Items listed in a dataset

*-*-*

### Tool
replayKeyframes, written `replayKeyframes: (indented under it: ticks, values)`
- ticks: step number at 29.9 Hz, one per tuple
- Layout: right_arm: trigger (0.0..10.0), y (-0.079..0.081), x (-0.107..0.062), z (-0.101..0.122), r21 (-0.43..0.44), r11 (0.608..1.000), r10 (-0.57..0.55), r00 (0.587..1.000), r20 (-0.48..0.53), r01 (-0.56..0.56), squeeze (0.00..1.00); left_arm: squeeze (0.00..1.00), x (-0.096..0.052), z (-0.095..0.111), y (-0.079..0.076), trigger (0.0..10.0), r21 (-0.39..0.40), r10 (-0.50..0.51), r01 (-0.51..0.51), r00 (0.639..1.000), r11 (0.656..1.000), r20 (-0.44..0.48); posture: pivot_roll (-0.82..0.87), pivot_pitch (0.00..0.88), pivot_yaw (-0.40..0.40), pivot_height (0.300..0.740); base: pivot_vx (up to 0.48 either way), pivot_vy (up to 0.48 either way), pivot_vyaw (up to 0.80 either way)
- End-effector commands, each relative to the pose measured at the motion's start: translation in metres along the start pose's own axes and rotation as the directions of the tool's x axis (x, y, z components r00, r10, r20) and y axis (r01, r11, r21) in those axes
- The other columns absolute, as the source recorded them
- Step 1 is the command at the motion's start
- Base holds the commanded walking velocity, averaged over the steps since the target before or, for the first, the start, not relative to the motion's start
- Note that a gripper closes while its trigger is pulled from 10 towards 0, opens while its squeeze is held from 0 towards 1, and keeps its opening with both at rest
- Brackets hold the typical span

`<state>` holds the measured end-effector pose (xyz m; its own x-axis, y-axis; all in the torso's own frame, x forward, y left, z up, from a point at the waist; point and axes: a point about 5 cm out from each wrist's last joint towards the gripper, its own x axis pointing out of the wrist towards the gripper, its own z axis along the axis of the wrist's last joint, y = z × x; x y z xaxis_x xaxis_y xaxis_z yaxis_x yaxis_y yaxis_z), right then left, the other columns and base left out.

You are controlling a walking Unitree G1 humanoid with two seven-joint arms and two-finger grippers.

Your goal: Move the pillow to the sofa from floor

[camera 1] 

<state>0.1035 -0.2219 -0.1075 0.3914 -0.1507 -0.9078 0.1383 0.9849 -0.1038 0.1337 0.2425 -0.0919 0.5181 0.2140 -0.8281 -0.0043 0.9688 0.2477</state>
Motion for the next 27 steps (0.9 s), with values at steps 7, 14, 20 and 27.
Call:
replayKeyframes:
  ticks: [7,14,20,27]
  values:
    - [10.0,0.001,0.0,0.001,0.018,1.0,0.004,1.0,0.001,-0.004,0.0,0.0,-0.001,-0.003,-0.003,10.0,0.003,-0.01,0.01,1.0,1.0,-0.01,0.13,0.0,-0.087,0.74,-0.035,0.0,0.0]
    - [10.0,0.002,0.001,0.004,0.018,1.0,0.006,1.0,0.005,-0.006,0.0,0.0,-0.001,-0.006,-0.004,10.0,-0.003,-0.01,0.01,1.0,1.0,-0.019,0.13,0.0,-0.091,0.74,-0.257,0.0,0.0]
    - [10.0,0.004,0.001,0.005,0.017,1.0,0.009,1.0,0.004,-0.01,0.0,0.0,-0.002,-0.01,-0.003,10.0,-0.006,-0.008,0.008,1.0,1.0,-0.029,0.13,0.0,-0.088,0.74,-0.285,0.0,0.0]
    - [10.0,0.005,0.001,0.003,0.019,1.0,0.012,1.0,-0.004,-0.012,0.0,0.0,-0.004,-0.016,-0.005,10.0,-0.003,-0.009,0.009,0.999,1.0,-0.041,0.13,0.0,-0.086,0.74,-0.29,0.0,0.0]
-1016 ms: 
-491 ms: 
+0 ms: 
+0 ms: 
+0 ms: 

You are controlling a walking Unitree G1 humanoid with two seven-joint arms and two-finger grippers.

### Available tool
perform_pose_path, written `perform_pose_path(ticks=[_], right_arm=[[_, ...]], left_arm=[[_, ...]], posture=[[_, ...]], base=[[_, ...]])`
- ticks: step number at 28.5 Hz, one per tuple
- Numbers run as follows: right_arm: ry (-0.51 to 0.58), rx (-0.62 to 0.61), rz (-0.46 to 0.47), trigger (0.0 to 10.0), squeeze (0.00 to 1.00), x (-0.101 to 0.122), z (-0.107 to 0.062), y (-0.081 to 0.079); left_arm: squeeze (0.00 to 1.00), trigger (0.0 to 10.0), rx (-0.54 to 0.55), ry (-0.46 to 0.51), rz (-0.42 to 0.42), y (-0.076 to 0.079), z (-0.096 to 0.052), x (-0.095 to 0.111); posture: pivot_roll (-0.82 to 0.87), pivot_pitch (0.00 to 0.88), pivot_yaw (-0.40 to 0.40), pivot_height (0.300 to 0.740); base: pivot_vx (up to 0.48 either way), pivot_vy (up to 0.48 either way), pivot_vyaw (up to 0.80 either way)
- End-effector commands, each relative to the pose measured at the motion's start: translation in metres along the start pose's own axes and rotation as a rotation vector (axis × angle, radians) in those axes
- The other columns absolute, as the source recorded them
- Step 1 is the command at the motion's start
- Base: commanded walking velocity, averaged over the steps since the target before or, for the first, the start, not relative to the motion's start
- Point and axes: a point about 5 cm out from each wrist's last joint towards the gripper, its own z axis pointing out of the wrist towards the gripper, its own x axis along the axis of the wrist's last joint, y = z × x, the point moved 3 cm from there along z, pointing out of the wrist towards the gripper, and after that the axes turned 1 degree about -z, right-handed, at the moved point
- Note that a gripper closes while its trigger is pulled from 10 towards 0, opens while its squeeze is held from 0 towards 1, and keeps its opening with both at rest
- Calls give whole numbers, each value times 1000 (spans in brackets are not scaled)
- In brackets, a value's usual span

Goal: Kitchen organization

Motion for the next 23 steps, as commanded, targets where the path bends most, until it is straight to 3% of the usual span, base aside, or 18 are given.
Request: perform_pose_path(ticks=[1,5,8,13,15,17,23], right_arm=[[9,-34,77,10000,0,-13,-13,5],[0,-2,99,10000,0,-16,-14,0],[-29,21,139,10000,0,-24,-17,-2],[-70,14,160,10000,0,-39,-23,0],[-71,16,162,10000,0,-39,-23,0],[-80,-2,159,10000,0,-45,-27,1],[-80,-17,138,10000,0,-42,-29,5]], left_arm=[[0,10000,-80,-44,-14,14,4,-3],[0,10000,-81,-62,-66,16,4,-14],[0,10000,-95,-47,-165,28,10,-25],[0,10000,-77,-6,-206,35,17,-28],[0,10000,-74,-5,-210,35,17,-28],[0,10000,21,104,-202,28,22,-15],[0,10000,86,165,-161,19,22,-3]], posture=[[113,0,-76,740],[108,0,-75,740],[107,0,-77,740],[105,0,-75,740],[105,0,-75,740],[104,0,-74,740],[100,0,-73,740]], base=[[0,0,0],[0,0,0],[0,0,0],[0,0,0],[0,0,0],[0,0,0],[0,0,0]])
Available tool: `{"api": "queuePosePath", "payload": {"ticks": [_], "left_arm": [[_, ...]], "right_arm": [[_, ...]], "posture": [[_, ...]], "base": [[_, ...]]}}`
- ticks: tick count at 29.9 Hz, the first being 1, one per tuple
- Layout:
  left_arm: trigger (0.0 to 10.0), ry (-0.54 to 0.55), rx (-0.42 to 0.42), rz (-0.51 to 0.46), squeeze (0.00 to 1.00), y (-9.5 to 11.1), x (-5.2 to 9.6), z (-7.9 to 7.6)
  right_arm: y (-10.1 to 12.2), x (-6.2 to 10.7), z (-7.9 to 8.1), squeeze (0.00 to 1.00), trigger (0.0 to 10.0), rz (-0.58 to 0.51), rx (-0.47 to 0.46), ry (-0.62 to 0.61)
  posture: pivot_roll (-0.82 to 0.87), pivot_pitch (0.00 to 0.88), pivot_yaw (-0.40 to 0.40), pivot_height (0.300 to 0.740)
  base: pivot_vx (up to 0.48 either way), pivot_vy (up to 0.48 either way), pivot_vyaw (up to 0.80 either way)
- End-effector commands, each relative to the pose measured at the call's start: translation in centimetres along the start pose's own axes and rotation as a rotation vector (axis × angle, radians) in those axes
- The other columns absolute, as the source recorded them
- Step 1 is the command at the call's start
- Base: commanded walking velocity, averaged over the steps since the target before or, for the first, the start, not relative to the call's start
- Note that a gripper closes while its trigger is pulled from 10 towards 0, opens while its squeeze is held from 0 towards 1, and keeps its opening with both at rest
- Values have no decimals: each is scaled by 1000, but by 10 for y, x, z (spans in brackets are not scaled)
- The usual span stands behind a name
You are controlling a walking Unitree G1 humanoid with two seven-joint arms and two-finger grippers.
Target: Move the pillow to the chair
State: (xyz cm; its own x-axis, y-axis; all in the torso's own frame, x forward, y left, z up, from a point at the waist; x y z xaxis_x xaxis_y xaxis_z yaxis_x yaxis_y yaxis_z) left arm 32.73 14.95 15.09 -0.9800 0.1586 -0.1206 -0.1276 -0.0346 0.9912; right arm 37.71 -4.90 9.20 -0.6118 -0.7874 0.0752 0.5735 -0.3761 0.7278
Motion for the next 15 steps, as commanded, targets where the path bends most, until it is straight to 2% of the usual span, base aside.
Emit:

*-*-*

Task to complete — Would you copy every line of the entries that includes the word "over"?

Written reply —
- Base holds the commanded walking velocity, averaged over the steps since the target before or, for the first, the start, not relative to the motion's start
- Base: commanded walking velocity, averaged over the steps since the target before or, for the first, the start, not relative to the motion's start
- Base: commanded walking velocity, averaged over the steps since the target before or, for the first, the start, not relative to the call's start

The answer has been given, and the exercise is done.